## GIVEN MATERIAL
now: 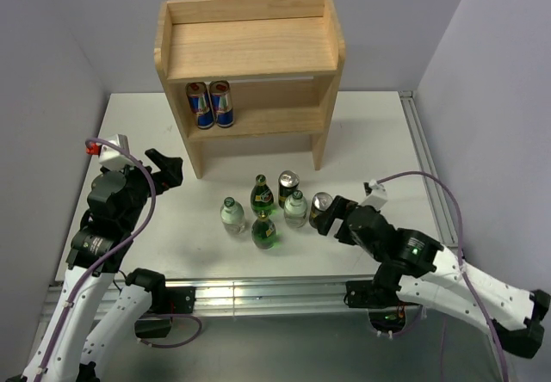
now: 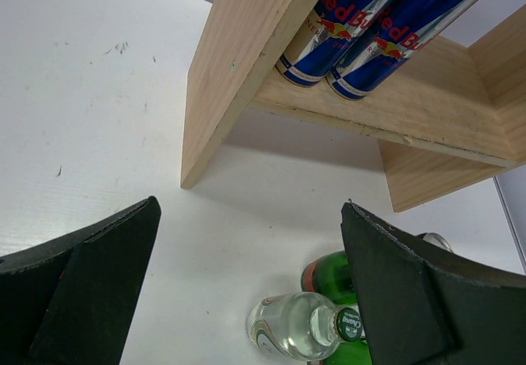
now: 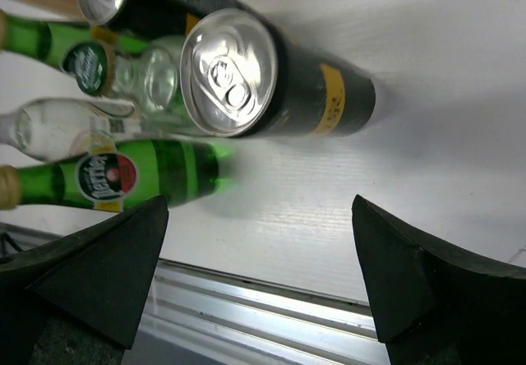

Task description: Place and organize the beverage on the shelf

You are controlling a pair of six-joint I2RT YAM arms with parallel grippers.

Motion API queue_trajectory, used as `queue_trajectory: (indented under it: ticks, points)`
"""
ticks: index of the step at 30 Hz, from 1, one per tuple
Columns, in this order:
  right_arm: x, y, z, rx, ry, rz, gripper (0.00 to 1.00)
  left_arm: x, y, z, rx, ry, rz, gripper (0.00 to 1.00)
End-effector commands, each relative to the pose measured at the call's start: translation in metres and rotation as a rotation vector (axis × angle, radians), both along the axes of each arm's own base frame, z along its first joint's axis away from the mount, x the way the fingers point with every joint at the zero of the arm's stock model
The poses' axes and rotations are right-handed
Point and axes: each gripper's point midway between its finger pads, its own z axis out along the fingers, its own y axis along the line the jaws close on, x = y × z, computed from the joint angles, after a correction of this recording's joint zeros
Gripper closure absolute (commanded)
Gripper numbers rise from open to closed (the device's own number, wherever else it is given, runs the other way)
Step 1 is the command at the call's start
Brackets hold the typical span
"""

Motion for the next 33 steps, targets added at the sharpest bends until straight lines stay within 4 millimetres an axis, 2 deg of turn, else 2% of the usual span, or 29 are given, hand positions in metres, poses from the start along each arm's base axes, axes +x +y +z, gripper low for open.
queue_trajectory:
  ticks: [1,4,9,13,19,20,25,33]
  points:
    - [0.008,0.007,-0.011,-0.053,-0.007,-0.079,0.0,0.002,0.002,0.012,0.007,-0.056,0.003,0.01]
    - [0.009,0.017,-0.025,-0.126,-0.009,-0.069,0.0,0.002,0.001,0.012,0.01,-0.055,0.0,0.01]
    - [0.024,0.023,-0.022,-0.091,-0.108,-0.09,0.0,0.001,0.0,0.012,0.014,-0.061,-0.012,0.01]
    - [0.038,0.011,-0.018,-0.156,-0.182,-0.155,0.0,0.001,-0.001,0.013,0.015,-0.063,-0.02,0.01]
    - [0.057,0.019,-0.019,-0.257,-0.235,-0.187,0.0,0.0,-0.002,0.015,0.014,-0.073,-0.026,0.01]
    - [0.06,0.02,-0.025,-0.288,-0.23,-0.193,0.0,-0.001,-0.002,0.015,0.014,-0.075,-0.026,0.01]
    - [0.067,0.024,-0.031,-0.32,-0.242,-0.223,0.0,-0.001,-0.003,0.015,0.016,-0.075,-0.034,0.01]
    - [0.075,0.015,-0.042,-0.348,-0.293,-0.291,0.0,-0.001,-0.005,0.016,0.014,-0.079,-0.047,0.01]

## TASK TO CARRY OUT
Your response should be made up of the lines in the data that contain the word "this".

## ANSWER BOX
Columns, in this order:
Point and axes: each gripper's point midway between its finger pads, its own z axis out along the fingers, its own y axis along the line the jaws close on, x = y × z, computed from the joint angles, after a correction of this recording's joint zeros

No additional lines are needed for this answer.